Курбатов нахмурился и остановился, выругав себя за то, что сообразил все это слишком поздно.

– Нет, неправильно. Все равно это мошенничество. Частника подорвать захотел! Не так его подрывают. А сюда я больше не ходок.

Галкин неожиданно вспылил:

– Ишь ты, ортодокс какой. Да я не меньше тебя понимаю, ты меня не учи. «Мошенник, мошенник»! Черта с два я тебе теперь покурить оставлю или ландринину дам. Накося…

Курбатов не ответил – повернулся и ушел домой один.

Вечером, играя с ребятами в шашки, он прислушивался к тому, как заведующий Совпартшколой разговаривает с курсантами. Обычно такие разговоры были теперь каждый вечер: Иван Силыч знакомился с ребятами. До Курбатова донеслось:

– У меня и дед, и батька коровам хвосты крутили. Умею – лучше не надо.

– Значит, сельский пролетарий?

– Так точно. Еще больше, чем пролетарий: до четырнадцати лет штаны не носил: не было. В одной длинной рубахе коров гонял. Ну, а когда девки надо мной по всей деревне смеяться стали, так батя свои штаны отдал… Только чего на них больше было – дыр или заплат, – не помню.

Кругом смеялись, а Курбатов, нахмурившись, сделал вид, что думает над ходом. Что-то неприятное, отталкивающее виделось ему сейчас в Галкине: и то, как он спорил с Даниловым, и как рассказывал сейчас о себе, и как вел себя на базаре. «Может, не надо так строго судить? – подумалось ему. – Пройдет время – поумнеет, перемелется… Так-то говоря, что он до сих пор видел?» И все же ощущение чего-то неприятного не проходило.

4. «Дурак Галка»

Наконец жизнь в Совпартшколе вошла в свою, ставшую уже привычной, колею. И незаметно оказалось, что учиться не так-то уж трудно; снова вернулась прежняя бодрость, чаще слышался смех, даже стали поговаривать, что Галкин влюбился в какую-то нэпманшу. В самом деле, вечерами Галкин куда-то исчезал и возвращался тайком, поздней ночью, сопровождаемый ворчанием тети Нюши.
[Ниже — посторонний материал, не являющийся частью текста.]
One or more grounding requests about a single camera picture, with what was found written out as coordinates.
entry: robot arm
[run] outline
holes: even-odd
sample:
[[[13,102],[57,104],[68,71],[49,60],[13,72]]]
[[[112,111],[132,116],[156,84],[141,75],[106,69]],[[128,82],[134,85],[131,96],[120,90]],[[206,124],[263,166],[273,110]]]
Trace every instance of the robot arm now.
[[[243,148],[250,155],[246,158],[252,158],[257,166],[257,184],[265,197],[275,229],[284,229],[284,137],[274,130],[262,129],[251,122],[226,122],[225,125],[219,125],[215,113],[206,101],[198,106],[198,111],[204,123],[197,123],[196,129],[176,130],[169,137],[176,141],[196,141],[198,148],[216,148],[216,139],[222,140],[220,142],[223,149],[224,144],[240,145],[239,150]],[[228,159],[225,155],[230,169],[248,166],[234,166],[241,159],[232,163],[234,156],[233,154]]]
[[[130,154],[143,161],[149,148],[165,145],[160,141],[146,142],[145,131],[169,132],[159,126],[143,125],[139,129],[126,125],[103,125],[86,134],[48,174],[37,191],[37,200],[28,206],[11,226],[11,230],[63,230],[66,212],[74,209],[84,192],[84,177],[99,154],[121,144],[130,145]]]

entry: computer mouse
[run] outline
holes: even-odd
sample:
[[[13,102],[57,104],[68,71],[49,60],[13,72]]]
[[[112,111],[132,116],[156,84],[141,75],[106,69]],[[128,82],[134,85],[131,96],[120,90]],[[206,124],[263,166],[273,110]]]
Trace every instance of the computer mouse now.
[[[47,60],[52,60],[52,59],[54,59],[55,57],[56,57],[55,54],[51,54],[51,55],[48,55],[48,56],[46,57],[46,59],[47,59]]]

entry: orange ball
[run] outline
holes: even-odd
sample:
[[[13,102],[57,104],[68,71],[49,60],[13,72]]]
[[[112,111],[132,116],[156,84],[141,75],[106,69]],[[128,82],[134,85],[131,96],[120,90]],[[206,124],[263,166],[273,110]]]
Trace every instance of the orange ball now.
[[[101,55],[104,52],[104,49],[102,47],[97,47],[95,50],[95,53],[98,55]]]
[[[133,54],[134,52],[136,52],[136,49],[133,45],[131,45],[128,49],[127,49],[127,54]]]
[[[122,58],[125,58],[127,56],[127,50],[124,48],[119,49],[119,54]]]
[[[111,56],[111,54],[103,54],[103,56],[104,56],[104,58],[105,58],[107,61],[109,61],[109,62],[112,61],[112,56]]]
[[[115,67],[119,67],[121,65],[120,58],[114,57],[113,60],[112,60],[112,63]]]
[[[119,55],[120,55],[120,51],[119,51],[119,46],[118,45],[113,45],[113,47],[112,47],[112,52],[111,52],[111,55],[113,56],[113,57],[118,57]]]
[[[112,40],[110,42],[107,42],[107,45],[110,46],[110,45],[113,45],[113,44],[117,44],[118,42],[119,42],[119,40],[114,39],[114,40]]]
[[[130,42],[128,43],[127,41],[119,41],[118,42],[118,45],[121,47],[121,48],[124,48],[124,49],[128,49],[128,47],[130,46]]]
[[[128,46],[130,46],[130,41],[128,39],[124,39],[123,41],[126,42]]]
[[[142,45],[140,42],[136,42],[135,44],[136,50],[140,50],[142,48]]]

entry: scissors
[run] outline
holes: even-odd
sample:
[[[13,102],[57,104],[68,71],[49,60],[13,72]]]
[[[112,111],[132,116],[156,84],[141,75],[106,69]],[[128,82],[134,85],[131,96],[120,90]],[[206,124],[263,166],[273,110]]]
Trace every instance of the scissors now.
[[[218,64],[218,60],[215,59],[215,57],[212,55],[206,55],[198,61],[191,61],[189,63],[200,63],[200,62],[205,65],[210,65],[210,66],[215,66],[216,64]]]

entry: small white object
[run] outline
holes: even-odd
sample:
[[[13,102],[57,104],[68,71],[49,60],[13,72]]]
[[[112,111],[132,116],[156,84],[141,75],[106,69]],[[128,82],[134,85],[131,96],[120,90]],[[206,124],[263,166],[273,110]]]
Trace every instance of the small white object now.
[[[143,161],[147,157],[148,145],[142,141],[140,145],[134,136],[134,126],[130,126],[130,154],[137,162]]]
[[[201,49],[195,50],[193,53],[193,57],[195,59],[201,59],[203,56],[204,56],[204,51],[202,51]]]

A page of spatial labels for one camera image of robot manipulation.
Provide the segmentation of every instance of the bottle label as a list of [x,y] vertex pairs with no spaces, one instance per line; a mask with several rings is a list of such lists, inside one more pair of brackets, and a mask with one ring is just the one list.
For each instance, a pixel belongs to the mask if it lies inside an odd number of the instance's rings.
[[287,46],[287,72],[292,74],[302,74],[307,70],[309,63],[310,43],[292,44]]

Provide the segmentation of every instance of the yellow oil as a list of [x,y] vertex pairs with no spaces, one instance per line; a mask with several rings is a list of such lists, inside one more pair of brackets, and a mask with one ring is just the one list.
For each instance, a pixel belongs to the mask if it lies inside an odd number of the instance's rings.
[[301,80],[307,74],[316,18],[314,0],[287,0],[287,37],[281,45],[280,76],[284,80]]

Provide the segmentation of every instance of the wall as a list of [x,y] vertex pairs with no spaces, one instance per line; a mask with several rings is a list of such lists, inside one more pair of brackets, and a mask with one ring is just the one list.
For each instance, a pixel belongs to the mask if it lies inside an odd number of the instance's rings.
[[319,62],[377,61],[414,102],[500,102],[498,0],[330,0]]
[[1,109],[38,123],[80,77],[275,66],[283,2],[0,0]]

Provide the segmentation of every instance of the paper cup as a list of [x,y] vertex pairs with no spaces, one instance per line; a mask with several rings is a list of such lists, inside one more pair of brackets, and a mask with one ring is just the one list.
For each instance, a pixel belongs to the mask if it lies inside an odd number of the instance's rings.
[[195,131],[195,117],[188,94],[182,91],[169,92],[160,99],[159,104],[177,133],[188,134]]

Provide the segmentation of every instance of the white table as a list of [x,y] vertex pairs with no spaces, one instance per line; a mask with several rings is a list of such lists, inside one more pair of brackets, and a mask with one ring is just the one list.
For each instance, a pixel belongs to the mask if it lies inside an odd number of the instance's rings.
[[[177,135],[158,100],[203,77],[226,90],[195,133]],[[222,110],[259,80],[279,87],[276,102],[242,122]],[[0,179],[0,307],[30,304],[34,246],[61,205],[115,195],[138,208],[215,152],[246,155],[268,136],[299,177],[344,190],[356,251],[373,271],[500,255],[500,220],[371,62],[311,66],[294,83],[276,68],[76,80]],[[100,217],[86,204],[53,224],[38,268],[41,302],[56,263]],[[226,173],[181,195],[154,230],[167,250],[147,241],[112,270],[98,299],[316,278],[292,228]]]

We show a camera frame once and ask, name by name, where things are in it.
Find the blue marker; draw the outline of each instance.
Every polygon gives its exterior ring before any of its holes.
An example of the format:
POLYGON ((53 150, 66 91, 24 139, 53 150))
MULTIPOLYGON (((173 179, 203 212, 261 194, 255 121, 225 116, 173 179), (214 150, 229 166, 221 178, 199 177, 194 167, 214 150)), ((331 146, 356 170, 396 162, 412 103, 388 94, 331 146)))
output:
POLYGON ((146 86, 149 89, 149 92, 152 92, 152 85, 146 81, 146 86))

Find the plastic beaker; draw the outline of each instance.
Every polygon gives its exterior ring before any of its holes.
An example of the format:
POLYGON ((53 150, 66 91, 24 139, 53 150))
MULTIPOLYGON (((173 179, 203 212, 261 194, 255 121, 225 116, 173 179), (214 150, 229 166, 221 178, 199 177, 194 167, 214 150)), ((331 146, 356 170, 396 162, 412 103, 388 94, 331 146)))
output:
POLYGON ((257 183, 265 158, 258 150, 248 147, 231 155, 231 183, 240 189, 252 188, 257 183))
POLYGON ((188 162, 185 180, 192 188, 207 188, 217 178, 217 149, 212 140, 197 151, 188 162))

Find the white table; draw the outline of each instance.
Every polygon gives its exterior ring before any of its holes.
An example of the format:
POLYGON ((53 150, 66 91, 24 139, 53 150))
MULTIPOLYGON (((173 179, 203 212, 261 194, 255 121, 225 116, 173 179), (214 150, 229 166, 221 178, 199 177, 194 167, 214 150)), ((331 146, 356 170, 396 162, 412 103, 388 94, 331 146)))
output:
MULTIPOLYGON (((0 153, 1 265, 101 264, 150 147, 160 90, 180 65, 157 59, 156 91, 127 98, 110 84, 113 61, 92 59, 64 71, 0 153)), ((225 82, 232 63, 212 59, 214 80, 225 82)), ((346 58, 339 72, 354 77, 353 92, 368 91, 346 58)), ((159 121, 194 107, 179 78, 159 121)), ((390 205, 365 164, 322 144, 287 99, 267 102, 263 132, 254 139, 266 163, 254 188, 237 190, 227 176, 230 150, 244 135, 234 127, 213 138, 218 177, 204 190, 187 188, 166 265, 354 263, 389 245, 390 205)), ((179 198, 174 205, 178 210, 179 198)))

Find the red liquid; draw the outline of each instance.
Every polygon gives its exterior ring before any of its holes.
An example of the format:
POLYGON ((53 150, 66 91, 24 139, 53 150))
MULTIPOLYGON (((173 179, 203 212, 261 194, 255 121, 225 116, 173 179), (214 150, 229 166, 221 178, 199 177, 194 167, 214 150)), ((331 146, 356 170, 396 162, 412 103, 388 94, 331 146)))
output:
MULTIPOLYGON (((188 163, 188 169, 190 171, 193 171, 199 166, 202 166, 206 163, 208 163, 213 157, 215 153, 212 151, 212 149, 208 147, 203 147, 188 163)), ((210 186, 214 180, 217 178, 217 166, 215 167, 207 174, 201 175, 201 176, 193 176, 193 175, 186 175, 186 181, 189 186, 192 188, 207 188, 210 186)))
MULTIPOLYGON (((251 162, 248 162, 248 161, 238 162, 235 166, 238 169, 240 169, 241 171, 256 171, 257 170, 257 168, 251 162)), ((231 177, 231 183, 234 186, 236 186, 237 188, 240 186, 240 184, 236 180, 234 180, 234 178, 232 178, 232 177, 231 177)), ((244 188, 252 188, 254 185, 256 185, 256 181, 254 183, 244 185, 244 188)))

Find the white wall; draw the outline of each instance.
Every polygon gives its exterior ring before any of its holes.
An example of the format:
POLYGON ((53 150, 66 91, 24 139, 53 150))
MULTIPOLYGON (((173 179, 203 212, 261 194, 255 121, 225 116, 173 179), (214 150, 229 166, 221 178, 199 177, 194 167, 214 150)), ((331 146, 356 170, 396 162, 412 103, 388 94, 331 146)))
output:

– Ах ты, черт!.. Гуляешь все, вельзевул. Ну, ступай спи – дело ваше молодое.

Наутро Галкин еле поднимался; глаза у него были сухие и красные. Когда ребята начинали подтрунивать над ним, он смущенно разводил руками: «Что ж поделаешь, ребята, такая уж природа…»

Потом стал пропадать курсант Митя Чубуков. Вместе с ним уходил киргиз Мухаметдинов. Возвращались они все вместе, и однажды Курбатов, не выдержав, спросил:

– Да что вы все, за одной ухаживаете, что ли?

– Зачем ухаживаем? – ответил Мухаметдинов. – Мы учиться ходим. Каменский учит – мы слушаем. Приеду домой – ай-яй-яй какой умный приеду. Как аксакал.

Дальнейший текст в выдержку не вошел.